TASK BRIEF: Given the records below, would you repeat exactly the lines that begin at the one containing "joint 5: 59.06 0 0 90" and end at the one containing "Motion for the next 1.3", inclusive?
---------- DATA TO USE ----------
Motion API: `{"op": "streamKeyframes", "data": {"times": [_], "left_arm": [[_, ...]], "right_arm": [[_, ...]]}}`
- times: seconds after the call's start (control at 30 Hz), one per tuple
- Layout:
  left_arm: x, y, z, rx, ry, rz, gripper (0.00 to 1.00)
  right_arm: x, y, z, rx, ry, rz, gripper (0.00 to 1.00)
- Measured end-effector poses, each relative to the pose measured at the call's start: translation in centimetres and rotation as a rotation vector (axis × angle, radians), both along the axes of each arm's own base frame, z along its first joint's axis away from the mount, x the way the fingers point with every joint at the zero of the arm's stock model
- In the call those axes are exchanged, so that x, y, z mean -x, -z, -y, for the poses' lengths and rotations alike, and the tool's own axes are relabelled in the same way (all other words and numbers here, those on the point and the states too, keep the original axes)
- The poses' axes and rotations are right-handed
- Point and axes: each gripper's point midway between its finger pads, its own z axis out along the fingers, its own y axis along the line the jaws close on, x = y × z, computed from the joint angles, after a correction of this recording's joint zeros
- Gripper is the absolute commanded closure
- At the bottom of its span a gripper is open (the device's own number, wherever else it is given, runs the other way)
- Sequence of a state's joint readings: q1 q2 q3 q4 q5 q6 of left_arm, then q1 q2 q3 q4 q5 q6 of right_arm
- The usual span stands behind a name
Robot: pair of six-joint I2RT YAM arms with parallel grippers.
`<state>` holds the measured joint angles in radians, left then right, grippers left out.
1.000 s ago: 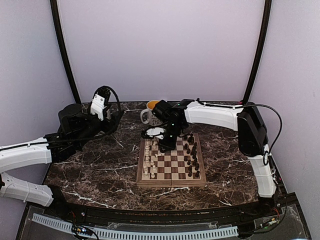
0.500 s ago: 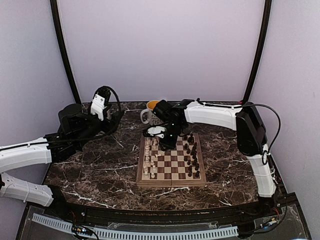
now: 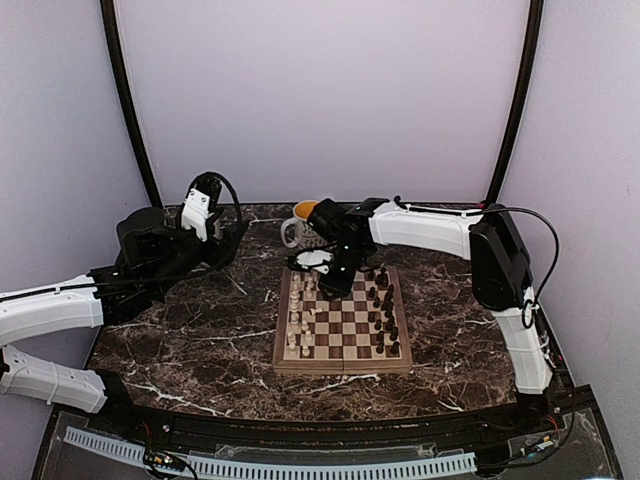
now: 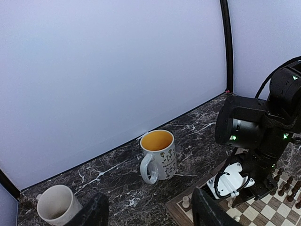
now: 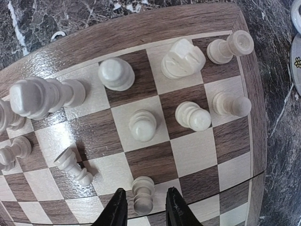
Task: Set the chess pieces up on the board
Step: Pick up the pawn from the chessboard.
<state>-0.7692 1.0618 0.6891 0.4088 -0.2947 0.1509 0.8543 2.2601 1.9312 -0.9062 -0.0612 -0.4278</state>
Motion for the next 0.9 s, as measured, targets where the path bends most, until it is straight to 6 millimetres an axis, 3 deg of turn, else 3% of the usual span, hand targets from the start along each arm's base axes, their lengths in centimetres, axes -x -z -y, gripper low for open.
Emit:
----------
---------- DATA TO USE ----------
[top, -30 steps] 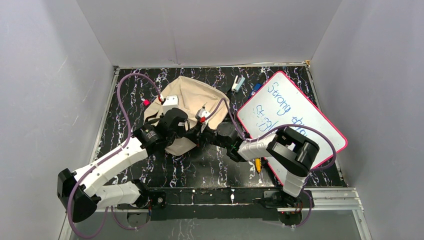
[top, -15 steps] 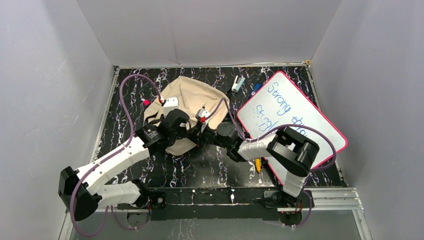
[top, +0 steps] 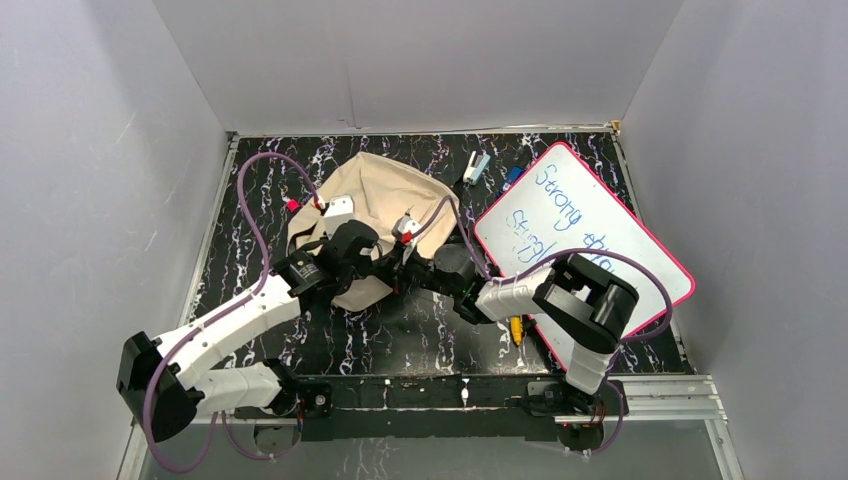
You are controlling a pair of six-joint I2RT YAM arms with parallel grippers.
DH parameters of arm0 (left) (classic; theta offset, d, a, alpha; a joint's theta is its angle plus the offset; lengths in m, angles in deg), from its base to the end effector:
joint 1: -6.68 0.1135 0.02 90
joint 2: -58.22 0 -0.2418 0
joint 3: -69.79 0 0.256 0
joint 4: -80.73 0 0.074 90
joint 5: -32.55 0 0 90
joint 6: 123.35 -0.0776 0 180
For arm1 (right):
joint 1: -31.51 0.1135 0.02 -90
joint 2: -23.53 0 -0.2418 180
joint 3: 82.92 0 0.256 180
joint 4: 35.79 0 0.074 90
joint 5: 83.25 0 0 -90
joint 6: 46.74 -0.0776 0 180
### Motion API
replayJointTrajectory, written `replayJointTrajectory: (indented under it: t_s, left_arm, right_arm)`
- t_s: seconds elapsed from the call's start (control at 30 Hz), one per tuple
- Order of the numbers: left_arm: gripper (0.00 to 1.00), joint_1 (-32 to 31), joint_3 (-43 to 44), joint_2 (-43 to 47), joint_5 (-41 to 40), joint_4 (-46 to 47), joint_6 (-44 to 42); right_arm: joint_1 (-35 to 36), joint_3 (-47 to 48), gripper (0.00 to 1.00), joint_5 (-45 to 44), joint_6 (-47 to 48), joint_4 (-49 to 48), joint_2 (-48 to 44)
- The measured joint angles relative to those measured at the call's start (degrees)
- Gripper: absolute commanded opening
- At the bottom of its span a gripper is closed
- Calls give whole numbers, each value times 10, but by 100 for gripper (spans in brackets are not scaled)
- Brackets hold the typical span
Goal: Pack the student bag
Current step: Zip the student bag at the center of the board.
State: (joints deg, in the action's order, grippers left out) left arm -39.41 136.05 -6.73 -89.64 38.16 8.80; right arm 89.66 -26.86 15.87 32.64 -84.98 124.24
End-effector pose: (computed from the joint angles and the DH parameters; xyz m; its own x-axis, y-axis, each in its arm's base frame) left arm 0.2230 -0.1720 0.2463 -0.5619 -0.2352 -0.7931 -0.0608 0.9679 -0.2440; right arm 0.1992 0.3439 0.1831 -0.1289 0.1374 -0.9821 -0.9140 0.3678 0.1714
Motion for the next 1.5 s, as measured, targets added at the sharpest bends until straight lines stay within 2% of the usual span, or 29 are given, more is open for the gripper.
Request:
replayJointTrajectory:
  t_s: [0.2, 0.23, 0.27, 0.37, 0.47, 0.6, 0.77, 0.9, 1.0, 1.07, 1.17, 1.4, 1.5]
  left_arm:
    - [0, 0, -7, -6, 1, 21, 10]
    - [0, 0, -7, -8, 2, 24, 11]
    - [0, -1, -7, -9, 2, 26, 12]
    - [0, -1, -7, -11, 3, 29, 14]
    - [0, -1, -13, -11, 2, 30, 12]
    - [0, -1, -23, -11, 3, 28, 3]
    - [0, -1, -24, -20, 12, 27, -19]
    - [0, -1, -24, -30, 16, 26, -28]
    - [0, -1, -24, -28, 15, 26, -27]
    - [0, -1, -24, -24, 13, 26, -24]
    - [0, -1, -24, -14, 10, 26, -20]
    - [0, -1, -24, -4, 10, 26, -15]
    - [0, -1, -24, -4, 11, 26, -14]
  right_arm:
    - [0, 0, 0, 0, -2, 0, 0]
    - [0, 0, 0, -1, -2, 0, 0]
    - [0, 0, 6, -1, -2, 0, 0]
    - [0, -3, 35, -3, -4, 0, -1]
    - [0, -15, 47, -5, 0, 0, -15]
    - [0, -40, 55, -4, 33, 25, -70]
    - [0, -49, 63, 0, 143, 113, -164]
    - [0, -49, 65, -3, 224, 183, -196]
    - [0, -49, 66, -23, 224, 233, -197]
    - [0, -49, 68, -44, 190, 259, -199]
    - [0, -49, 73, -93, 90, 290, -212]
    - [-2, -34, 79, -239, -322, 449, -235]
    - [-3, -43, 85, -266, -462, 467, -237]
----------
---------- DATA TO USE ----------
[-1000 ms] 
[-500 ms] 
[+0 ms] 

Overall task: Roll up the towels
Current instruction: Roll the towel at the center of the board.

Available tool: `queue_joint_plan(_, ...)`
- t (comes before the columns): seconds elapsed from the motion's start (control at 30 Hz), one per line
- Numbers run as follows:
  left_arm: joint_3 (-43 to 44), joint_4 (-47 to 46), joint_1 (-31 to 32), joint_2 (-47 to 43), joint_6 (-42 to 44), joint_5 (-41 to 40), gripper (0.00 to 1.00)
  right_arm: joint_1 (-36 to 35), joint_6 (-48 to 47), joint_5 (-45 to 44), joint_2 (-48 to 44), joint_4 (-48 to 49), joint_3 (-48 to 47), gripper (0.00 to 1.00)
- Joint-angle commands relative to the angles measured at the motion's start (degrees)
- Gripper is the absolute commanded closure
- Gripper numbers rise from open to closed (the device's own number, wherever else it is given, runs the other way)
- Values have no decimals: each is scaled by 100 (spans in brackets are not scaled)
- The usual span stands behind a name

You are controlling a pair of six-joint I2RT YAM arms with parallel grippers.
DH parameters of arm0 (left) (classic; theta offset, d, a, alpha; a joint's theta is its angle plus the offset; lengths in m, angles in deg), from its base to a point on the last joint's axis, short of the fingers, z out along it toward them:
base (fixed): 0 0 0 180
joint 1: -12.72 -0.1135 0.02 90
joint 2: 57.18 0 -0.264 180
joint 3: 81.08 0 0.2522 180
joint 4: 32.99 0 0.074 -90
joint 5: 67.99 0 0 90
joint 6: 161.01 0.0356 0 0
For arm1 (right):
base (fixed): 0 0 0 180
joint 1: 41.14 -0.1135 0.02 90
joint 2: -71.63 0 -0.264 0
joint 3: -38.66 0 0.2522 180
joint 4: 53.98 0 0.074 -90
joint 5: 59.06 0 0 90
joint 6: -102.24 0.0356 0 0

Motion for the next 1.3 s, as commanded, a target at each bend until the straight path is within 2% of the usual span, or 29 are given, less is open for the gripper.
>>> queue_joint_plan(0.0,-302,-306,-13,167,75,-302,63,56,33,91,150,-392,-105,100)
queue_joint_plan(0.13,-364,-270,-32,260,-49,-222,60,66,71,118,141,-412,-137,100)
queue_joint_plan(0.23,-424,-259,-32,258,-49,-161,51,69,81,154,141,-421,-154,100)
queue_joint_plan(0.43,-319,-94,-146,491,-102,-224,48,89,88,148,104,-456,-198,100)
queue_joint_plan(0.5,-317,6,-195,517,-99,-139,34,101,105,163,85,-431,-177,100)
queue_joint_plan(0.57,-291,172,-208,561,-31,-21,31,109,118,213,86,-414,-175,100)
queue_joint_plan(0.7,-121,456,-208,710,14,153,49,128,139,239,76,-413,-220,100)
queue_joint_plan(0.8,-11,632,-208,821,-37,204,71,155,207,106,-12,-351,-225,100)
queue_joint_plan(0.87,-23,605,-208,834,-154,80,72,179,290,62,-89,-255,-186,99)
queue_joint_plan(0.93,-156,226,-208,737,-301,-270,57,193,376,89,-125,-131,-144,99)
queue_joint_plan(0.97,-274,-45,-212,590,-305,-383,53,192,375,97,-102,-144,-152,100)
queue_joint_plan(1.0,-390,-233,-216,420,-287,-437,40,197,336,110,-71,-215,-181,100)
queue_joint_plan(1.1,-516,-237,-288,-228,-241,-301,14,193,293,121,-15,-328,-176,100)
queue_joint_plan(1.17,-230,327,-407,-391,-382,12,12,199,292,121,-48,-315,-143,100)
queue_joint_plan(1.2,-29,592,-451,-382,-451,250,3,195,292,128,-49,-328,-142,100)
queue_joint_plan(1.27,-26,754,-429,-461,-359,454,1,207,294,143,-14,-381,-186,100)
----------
RESPONSE FOR THIS EXERCISE:
joint 5: 59.06 0 0 90
joint 6: -102.24 0.0356 0 0

Motion for the next 1.3 s, as commanded, a target at each bend until the straight path is within 2% of the usual span, or 29 are given, less is open for the gripper.

There is nothing more to this exercise.